Quanto al primo, il duca, sapendo che alla corona polacca aspirava anche l'arciduca Ernesto, figlio dell'imperatore, voleva che la corte imperiale restasse il più possibile all'oscuro dei suoi maneggi. L'ambasciatore estense in Polonia, cavalier Bottoni, tornando in Italia, si era fermato a Vienna per ossequiare l'imperatore e gli aveva risolutamente negato che il duca Alfonso avesse promesso di dare enormi somme di denaro ai magnati polacchi e di sposare Anna Jagellone, sorella di Sigismondo II Augusto. Ma l'imperatore aveva dai suoi informatori notizie certe delle promesse fatte dal duca e dei maneggi da lui tenuti alla corte di Roma per ottenere l'appoggio del papa.
Perciò il C. si trovò senz'altro in difetto di credibilità e costretto a barcamenarsi in modo da non mentire sfacciatamente all'imperatore, a dire il meno possibile e nello stesso tempo a far parlare gli altri per poter fornire al duca tutte le informazioni possibili circa il procedere delle cose e le mosse degli altri aspiranti. I suoi sforzi durarono finché non apparve certa l'elezione al trono di Stefano Báthory (gennaio 1576). Non meno disgraziata risultava la posizione del C. riguardo alla lite di precedenza. La contesa durava da oltre trent'anni e nel 1570 Alfonso, contando forse sullo sdegno dell'imperatore per avere Cosimo de' Medici accettato dal papa il titolo di granduca, aveva fatto citare il Medici davanti al tribunale imperiale.

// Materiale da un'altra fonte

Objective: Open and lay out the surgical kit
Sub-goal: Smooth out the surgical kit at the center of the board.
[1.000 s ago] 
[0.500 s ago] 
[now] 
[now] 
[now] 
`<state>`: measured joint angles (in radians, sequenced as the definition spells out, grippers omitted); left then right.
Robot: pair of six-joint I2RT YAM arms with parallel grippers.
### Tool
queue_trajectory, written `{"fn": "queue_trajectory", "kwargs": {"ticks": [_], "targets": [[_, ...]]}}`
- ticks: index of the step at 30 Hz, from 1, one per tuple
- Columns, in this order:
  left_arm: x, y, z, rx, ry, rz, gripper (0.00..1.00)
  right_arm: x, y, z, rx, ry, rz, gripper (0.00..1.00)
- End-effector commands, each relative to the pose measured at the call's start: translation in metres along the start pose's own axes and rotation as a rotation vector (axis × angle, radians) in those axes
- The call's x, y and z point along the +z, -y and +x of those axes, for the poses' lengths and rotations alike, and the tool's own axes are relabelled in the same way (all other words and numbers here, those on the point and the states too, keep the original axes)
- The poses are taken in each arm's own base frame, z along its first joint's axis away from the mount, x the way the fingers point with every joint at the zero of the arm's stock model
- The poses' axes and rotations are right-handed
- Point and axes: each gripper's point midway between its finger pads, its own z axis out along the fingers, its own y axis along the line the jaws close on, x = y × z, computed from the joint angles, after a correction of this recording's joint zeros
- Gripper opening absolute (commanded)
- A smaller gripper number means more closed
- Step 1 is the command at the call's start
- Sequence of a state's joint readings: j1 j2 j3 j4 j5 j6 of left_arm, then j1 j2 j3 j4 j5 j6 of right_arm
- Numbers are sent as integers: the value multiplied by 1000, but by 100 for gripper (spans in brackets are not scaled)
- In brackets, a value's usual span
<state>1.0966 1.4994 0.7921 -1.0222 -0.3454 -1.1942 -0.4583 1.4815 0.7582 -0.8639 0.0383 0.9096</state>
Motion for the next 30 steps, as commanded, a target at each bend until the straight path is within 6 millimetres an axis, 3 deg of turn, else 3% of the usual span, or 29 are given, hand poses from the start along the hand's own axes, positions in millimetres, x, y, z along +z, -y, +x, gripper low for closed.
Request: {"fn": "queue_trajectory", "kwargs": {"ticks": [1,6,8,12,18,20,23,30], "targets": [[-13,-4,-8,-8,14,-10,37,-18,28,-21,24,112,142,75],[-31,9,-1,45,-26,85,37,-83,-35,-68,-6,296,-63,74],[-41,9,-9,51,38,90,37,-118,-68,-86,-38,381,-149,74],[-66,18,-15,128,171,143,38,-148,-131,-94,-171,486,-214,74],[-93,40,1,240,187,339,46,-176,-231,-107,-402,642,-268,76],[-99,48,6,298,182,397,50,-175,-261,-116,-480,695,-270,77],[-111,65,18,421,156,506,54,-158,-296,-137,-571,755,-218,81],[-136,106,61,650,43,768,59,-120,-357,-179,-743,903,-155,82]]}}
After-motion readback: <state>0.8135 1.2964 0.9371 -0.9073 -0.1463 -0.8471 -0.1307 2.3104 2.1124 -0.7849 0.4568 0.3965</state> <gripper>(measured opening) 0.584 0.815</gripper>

Poi, spaventato dalle proteste e dalle minacce papali, aveva portato la lite davanti al papa proprio quando il successore di Cosimo, Francesco, la portava dinnanzi al tribunale imperiale. La sua posizione nei confronti dell'imperatore si era resa così, anche a non tener conto dell'affare di Polonia, difficilissima. Quanto ai titoli (si trattava dei titoli di "altezza" e di "serenissimo" che Alfonso voleva gli fossero dati come venivano dati al duca di Savoia e al granduca) anche qui si scontravano e si contraddicevano le pretensioni papali e imperiali. Il ministro imperiale B. G. Weber disse infatti al C. che simili gare ed invidie erano "coglionerie"; ma che se gli Italiani ci tenevano tanto, dovevano chiedere i titoli all'imperatore e non "a un prete furfante com'è questo papa". Né per la lite di precedenza, né per i titoli il C. riuscì ad ottenere una soddisfacente decisione. Ma le moltissime lettere e relazioni da lui mandate al duca dimostrano che egli era, come diplomatico, dotato di abilità e di tatto; senonché le cause che gli erano state affidate erano perdute in partenza. Dopo la morte di Massimiliano (12 ott. 1576) il C. seguì a Praga Rodolfo II, che lo fece nobile del Sacro Romano Impero. Tornato a Modena nel febbraio 1577 fu nominato governatore della Garfagnana, provincia assai difficile da governare per le continue lotte delle fazioni e sempre minacciata dai Lucchesi. Passò poi al governo della Romagna estense e finalmente nel 1589 fu fatto governatore di Reggio, dove morì il 13 apr. 1590.
Ebbe un figlio naturale, Alfonso, e dalla moglie, Claudia Ferrari di Cento, ebbe Andrea, Fabio, Elia, Ginevra, Bianca e Paolo, nato postumo.
Fonti e Bibl.: Modena, Deput. di storia patria, Arch. Carandini, bb. 58 s.; Archivio di Stato di Modena, Arch. Estense,Rettori dello Stato,Ferrara e Ferrarese, bb. 22, 27; Frignano, b. 4; Garfagnana, b. 6560; Romagna, fil. I; Reggio, b. 44; Ambasciatori..., Torino, b. 2; Germania, bb. 31; 32; Particolari, b. 287; G. Tiraboschi, Biblioteca modenese, I, Modena 1781, p. 397.